■ Exercise directions:
Scan the entries for lines with the word "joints" and copy those lines.

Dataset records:
====

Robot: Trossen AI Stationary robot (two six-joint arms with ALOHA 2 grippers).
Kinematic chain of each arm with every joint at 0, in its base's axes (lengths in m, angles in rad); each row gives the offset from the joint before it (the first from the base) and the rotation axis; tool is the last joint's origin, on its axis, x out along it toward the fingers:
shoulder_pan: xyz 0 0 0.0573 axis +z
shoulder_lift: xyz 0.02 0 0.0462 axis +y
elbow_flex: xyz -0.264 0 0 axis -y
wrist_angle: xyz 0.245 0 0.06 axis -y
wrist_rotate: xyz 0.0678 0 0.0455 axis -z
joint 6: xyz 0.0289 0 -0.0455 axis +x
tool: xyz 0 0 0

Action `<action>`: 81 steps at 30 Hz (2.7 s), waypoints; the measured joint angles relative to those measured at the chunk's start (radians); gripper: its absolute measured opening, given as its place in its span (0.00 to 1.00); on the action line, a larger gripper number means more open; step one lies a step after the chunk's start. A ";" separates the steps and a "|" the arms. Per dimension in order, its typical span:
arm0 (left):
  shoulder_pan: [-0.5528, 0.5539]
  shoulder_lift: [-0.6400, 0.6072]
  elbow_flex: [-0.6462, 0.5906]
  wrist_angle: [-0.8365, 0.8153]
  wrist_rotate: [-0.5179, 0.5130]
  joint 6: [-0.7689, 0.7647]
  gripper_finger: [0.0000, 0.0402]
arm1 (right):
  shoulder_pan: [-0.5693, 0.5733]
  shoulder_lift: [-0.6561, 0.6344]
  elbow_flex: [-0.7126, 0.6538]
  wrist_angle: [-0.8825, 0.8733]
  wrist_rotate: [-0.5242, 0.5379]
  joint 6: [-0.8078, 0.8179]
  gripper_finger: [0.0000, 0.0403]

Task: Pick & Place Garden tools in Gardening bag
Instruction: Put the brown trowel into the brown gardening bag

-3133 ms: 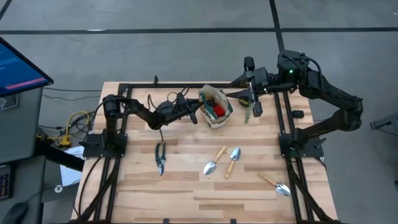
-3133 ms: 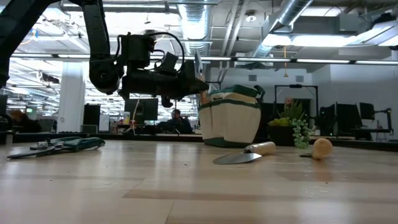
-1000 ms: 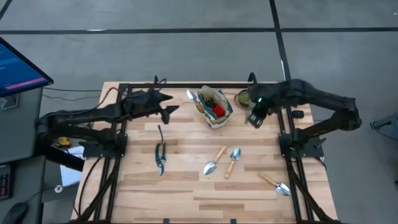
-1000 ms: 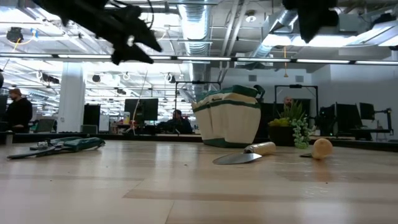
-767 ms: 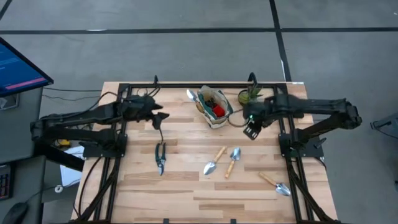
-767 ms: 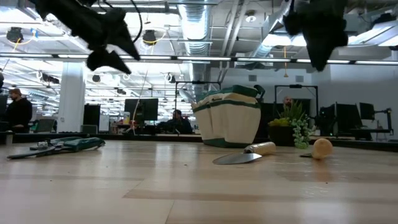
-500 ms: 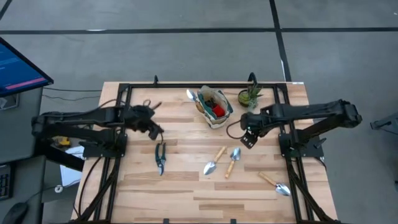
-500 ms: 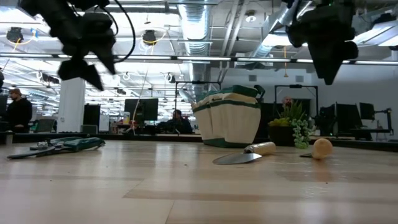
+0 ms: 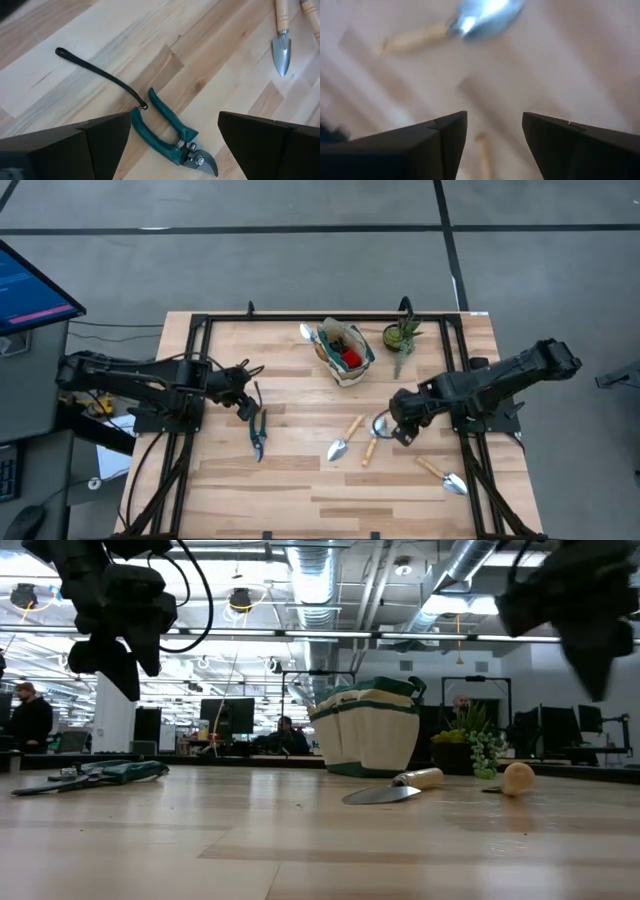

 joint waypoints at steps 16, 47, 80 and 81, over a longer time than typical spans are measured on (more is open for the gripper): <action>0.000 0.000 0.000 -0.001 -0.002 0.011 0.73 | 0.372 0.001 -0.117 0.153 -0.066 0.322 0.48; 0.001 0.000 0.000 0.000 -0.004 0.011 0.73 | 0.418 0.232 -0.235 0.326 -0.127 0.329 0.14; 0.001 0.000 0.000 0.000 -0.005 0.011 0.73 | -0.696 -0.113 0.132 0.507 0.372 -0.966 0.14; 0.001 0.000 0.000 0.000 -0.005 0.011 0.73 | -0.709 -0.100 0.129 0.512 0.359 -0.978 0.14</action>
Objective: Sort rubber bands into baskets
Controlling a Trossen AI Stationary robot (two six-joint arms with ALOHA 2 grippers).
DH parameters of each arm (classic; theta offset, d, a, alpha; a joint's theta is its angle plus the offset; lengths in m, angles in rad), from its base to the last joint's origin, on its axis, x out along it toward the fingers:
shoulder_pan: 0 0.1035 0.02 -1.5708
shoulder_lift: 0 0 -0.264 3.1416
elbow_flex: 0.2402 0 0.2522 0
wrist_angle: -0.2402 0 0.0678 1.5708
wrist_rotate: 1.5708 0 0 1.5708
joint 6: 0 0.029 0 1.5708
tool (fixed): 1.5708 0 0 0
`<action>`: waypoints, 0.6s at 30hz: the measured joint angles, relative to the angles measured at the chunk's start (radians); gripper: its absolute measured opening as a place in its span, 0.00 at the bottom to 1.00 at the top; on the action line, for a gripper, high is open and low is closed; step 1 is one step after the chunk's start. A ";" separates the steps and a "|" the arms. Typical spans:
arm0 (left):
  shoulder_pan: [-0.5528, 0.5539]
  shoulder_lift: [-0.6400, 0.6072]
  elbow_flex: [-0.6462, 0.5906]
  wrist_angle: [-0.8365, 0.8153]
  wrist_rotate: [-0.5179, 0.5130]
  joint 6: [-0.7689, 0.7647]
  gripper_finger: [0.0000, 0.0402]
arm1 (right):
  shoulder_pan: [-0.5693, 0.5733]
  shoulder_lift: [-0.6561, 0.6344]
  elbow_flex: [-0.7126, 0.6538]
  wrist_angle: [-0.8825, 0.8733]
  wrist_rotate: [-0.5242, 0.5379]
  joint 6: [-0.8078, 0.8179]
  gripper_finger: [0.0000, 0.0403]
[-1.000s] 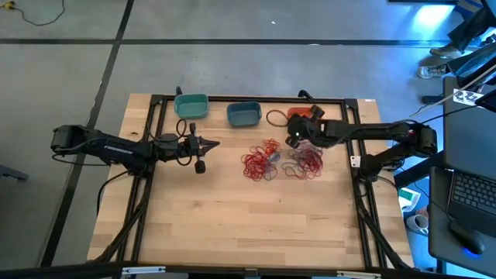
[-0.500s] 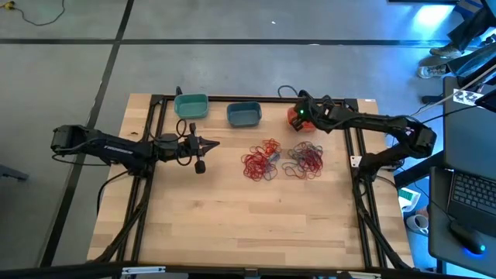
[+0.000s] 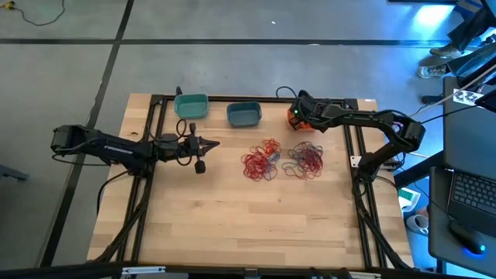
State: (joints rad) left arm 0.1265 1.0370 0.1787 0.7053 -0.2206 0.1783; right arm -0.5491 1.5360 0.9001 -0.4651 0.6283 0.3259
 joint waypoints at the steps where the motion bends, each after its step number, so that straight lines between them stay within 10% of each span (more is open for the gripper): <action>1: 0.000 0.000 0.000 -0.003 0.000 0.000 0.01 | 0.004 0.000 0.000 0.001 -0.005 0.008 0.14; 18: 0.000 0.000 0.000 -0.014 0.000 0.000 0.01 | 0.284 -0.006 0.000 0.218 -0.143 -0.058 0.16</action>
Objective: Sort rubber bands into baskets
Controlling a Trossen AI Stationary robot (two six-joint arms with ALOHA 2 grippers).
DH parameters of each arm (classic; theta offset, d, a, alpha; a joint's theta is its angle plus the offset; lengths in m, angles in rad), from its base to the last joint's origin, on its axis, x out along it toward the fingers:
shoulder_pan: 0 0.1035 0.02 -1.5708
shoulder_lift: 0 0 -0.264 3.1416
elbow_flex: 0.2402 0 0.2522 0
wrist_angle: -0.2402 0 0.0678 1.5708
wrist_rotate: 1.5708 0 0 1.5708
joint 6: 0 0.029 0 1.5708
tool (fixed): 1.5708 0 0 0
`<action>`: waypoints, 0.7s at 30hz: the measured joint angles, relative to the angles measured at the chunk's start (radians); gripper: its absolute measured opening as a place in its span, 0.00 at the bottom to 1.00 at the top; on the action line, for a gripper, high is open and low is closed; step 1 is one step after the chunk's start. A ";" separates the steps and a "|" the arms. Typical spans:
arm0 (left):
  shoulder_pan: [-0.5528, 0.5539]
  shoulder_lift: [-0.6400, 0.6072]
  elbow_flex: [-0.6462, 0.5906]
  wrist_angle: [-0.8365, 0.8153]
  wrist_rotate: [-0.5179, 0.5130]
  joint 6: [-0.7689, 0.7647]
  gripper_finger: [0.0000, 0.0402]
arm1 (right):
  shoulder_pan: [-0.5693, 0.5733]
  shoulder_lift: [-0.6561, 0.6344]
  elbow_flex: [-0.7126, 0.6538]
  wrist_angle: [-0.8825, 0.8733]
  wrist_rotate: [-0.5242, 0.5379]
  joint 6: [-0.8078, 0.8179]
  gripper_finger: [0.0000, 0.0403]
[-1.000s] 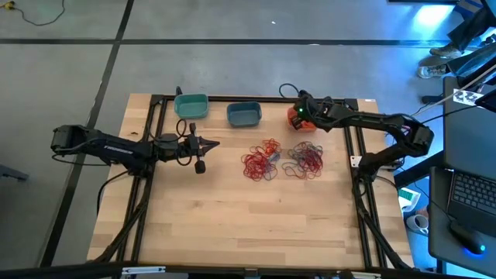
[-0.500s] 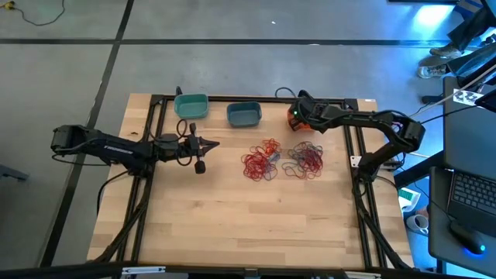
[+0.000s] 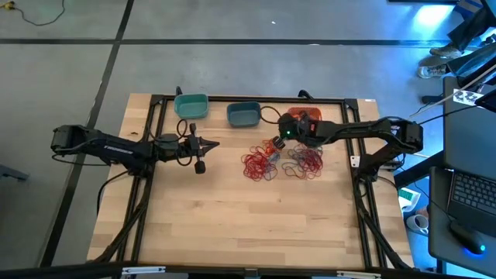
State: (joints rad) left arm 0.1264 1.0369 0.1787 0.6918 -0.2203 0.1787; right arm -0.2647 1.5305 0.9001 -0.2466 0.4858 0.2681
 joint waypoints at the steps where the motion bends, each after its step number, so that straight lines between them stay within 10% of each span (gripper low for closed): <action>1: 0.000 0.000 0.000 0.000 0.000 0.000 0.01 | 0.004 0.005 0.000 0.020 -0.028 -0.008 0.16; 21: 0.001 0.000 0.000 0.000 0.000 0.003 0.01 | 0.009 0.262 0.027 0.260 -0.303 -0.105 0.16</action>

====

■ Solution for this task:
State: (joints rad) left arm 0.1265 1.0370 0.1787 0.7053 -0.2206 0.1783; right arm -0.5491 1.5360 0.9001 -0.4651 0.6283 0.3259
State: (joints rad) left arm 0.1264 1.0369 0.1787 0.6918 -0.2203 0.1787; right arm -0.2647 1.5305 0.9001 -0.2466 0.4858 0.2681

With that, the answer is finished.